– Так, значит, вы очень любите моего милейшего Виктора? – спросила маркиза племянницу, бросив на нее мудрый, испытующий взгляд, каким старые женщины нередко смотрят на молодых.
– Увы, сударыня, – ответила Жюли, – кто же выходит замуж, не любя?
Наивность, с какой были произнесены эти слова, явно говорила о нравственной чистоте Жюли или же о чем-то сокровенном. И трудно было подруге Дюкло и маршала Ришелье удержаться и не разведать тайну молодой четы. Обе женщины стояли у ворот и следили за удаляющейся каретой. Взор Жюли не выражал любви в том смысле, как понимала это маркиза. Почтенная дама была уроженкой Прованса, и страсти ее были пылки.
– Как же вы попались в сети моему племяннику-повесе? – спросила она у племянницы.
Жюли невольно вздрогнула, ибо по тону и взгляду старой кокетки она поняла, что маркиза отлично знает нрав Виктора, быть может, лучше, чем она сама. Г-жа д’Эглемон была встревожена и неловко пыталась скрыть свои чувства: скрытность – единственное пристанище для душ чистых и страждущих. Г-жа де Листомэр не стала допытываться, но тешилась мыслью, что в своем уединении развлечется любовной тайной, ибо, думалось ей, племянница завела какую-то презанятную интрижку. Когда г-жа д’Эглемон очутилась в большой гостиной, обитой штофом, с позолоченным карнизом, когда села перед пылающим камином за китайской ширмой, поставленной тут, чтобы не сквозило, на душе у нее не стало легче. Да и мудрено было ощутить радость, глядя на потолок с ветхими лепными украшениями, на мебель, простоявшую здесь целый век. И все же молодой парижанке было отрадно, что она попала в этот глухой уголок, в эту строгую провинциальную тишину. Она перекинулась несколькими словами с теткой – той самой теткой, которой она, как это принято, после свадьбы написала письмо, – и, умолкнув, сидела, будто слушая оперу. Часа два прошло в полном молчании, достойном монахов-траппистов, и только тут Жюли заметила, что ведет себя невежливо, вспомнила, что на все вопросы тетки давала лишь сухие, краткие ответы. Из врожденного чувства такта, свойственного людям старого закала, маркиза щадила прихоть племянницы и, чтобы не смущать Жюли, занялась вязанием. Правда, до этого она не раз выходила из гостиной – присмотреть, как в «зеленой комнате», которая предназначалась для графини, слуги расставляют вещи; теперь же старуха сидела со своим рукоделием в большом кресле и украдкой поглядывала на молодую женщину. Жюли стало неловко, что она молчит, погрузившись в свои думы, и она попыталась заслужить прощение, пошутив над собой.

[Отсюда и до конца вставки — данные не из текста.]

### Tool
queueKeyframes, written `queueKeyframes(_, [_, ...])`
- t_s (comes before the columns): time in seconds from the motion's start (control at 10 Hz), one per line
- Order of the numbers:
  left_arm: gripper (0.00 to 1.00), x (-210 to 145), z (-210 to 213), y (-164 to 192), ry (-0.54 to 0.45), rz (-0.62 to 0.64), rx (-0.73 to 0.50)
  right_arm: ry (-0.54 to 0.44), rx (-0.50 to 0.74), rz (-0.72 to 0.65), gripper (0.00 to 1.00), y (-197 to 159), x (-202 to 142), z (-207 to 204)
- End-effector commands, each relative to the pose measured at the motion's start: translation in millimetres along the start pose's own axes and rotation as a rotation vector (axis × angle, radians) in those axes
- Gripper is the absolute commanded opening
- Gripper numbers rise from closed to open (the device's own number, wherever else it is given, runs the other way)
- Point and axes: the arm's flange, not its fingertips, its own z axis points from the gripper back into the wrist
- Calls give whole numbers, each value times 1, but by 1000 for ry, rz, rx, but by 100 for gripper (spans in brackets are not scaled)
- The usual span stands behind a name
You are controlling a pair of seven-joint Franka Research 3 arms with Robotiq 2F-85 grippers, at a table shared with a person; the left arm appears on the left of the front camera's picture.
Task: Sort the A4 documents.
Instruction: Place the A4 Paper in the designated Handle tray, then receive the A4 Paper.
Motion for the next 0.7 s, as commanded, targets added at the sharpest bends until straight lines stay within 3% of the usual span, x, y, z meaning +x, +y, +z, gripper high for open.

– Дорогая крошка, нам-то известна вдовья грусть, – ответила г-жа Листомэр.
Только в сорок лет можно было бы угадать иронию, которая скрывалась за словами престарелой дамы. Наутро Жюли чувствовала себя гораздо лучше, она стала разговорчивей. Г-жа до Листомэр уже не сомневалась, что приручит молодую родственницу, которую сначала сочла за существо нелюдимое и недалекое; она занимала ее разговорами о здешних развлечениях, о балах, о домах, которые можно посещать. Все вопросы маркизы в тот день были просто-напросто ловушками, которые она по старой привычке, присущей придворным, не могла не расставлять, стремясь распознать характер племянницы.
Жюли ни за что не соглашалась, хотя ее уговаривали несколько дней, поехать куда-нибудь развлечься.
Почтенной даме очень хотелось показать знакомым свою хорошенькую племянницу; но в конце концов ей пришлось отказаться от намерения вывезти Жюли в свет. Свое стремление к одиночеству, свою печаль графиня д’Эглемон объясняла горем: смертью отца, траур по которому она еще носила. Не прошло и недели, а вдова уже восхищалась ангельской кротостью, изяществом, скромностью и уступчивым характером Жюли, и ей не давала покоя мысль о том, что за тайная печаль подтачивает это юное сердце.